The mortality due to drug-resistant strains of Pseudomonas aeruginosa infections is increasing. It has become increasingly clear that resistance development in P. aeruginosa is multifactorial, with mutations in genes encoding porins, efflux pumps, penicillin-binding proteins, and chromosomal β-lactamase, all contributing to resistance to β-lactams, carbapenems, aminoglycosides, fluoroquinolones and sulphonamides (2, 3, 4, 5). Due to the emergence of MDR pathogens, it is of ultimate importance to develop new antimicrobial agents that will inhibit or completely kill this microorganism.
Almost all plant species habour one or more endophytic organisms (6). Cola nitida (Vent.) Schott & Endl. plant is popular in African traditional medicine and belongs to the family Sterculiaceae (7). They are reputed to exhibit several potent pharmacological activities such as antioxidant, antibacterial, antifungal, antiviral, and anti-inflammatory properties (8, 9).

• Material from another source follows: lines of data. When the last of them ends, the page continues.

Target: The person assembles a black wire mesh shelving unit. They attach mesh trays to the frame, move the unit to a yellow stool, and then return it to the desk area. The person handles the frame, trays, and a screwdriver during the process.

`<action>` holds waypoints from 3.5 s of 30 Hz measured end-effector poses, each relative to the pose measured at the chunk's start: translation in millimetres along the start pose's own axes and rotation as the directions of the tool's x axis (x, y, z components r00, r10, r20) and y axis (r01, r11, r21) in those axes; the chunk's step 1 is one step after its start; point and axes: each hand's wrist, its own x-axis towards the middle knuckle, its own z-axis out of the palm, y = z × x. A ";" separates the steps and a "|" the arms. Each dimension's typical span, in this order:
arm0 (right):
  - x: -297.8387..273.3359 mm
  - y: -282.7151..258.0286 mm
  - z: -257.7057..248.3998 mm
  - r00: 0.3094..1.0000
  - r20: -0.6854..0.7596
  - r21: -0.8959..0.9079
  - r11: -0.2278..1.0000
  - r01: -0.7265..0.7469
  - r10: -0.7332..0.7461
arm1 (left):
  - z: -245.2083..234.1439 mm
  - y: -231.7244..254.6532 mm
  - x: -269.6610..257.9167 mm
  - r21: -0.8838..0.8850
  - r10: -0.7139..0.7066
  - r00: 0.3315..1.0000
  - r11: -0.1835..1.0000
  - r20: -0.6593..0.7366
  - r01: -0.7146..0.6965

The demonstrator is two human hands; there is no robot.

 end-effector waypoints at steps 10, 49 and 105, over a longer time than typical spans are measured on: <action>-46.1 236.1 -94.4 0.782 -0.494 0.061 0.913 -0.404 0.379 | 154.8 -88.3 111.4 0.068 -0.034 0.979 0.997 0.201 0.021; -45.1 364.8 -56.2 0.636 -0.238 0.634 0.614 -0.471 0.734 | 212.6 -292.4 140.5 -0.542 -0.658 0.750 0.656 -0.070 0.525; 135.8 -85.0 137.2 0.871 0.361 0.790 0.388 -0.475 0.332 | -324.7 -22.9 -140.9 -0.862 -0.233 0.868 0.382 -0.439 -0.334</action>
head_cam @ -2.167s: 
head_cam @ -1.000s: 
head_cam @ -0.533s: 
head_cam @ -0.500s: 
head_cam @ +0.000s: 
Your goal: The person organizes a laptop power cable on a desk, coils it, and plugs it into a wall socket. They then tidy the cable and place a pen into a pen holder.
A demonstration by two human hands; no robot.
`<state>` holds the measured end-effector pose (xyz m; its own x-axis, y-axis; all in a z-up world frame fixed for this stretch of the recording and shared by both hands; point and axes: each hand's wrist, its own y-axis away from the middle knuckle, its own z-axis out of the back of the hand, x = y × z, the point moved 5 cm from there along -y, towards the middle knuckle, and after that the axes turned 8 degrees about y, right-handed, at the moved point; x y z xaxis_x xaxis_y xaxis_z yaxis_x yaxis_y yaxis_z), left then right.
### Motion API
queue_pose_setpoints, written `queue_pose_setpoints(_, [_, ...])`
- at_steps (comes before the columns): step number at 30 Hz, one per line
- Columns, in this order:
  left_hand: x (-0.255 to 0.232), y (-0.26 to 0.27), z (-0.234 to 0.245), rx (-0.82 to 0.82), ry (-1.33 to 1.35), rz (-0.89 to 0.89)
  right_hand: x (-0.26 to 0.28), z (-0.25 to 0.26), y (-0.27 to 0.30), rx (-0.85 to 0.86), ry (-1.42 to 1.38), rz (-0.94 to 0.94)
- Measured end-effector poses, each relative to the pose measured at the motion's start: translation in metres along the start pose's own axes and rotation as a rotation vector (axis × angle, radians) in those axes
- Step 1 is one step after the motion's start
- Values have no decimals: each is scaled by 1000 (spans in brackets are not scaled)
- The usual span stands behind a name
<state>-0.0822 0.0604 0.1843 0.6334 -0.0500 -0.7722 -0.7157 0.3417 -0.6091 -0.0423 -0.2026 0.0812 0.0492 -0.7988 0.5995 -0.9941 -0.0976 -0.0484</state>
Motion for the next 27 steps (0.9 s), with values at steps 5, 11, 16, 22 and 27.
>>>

The resistance exhibited by P. aeruginosa may be as a result of excessive antibiotic administration, leading to the accumulation of antibiotic resistance, cross-resistance between antibiotics and the appearance of multidrug-resistant P. aeruginosa. Presently, an intensive search is ongoing for newer, cheaper and more effective pharmaceutical products to deal with health disorders, and scientists believe that endophytic fungi possess novel compounds that are active pharmaceutical substances. The aim of this study, therefore, is to isolate endophytic fungi from C. nitida, extract their secondary metabolites and screen them for antipseudomonal activity.
Materials and Method
Isolation and purification of endophytic fungi
Fresh leaf samples of Cola nitida were collected from mature healthy plants from Nsukka, in Enugu State located in South-Eastern Nigeria. The plant leaves were washed thoroughly in running tap water and then cut into small fragments (about 1 cm2). The leaf fragments were surface-sterilized by immersion in 2% sodium hypochlorite solution for 2 min, 70% ethanol for nearly 2 min, before a final rinse in sterile water for 5 min. The leaf fragments were transferred into malt extract agar (MEA) plates supplemented with chloramphenicol. The Petri plates were then incubated at a temperature of 27°C and fungal growths from the leaf fragments were monitored. The efficacy of surface sterilization was tested by pressing the sterilized segments on to the surface of the MEA medium and removed immediately. The absence of growth of any fungi on the medium after incubation confirmed that the surface sterilization procedure was effective (10). Hyphal tips from several distinct colonies emerging from the leaf segments were sub-cultured on fresh MEA plates to obtain pure colonies.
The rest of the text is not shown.